Eleştirel kuramın ve eleştirel eylemin yeniden belirmesi tarihsel açıdan nesnel bir birlik oluşturdu. Dönemin yeni ihtiyaçları kendilerine ait kuramı ve kuramcıları yarattı. Bu şekilde başlayan diyalog, her ne kadar sınırlı ve bölünme koşullarıyla yabancılaşmış olsa da, bilinçli öznel örgütlenmeye yöneldi. Bir yandan, Batı’da fiilî grevler ve Doğu’daki işçi sınıfı ayaklanmaları, bürokratik yapılara karşı mücadelenin tohumlarını attı. Öte yandan, mevcut devrimci kuram gelişmiş kapitalizmdeki hayat koşullarının eleştirisine başladı: hep tahakküm uzmanlarının hizmetinde olan sahte bir meta bolluğu ve hayatın gösteriye indirgenmesi, baskıcı şehircilik ve ideoloji.

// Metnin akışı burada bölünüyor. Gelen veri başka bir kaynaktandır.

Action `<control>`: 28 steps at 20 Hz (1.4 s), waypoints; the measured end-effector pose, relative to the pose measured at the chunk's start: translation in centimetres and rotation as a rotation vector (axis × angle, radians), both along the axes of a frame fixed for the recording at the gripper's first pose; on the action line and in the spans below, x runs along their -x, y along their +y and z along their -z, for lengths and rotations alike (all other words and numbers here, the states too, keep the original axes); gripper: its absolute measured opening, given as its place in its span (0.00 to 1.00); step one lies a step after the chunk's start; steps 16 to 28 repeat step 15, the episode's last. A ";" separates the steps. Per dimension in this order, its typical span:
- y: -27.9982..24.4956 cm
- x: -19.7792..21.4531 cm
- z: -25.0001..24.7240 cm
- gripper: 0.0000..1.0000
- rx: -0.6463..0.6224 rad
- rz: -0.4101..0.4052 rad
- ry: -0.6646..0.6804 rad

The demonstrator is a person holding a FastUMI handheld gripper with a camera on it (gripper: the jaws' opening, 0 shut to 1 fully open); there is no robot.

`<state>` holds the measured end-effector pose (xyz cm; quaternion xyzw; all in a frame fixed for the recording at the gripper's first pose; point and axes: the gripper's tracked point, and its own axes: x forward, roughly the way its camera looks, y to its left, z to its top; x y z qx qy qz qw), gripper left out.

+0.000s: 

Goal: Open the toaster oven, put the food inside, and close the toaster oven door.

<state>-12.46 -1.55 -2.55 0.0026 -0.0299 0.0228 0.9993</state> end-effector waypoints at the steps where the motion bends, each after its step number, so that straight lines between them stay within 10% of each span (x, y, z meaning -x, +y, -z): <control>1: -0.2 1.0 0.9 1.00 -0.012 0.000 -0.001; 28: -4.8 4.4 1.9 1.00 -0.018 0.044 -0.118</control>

Sitüasyonist Enternasyonal bu gerçekliğe dair bütünlüklü bir kuram geliştirdiğinde, sanatın ve felsefenin özgürleşmiş gündelik hayatta ete kemiğe bürünmesiyle bu gerçekliğin yadsınacağını göstermişti. Bu bakımdan kuram hem kökten yeniydi, hem de işçi sınıfı hareketinin geçici olarak bastırılmış eski hakikatini tümüyle canlandırıyordu. Yeni program, hem sınıflı toplumu ortadan kaldırma, bilinçli tarihe ulaşma ve hayatı özgürce inşa etme hedefini, hem de bunun aracı olarak işçi konseylerini daha üst bir düzeyde yeniden keşfetmişti.
Fransa’da belirleyici bir eşik aşıldı, hareket en derin amaçlarını yeniden keşfetti. Modern kapitalist bir ülkenin işçileri kitleler halinde radikal mücadeleye girişti. Her şey yeniden sorgulanmaya başladı. Çağın yalanları çöktü. Artık hiçbir şey eskisi gibi olamazdı.
Fransa’da, bugüne dek Stalinizme Batı’dan indirilmiş en ağır darbeyi vuran devrimci durumun zenginliği, işçilerin hiyerarşiyi, meta toplumunu, hayatta kalma ilkesini ve gösteriyi eleştiren bir hareketi kendi inisiyatifleriyle ele geçirmiş olmalarından bellidir. Ayrıca, sitüasyonist kuramın 1967’nin son günlerinde yayınlanan iki kitabında yer alan ifadelerin, Mayıs ayaklanmasındaki en ileri unsurlar tarafından Paris’te ve bazı taşra kentlerinde duvarlara yazıldığını da kaydetmek gerekiyor. Sitüasyonist kuram, beklendiği üzere, kitleleri saran pratik bir güce dönüşmüştü.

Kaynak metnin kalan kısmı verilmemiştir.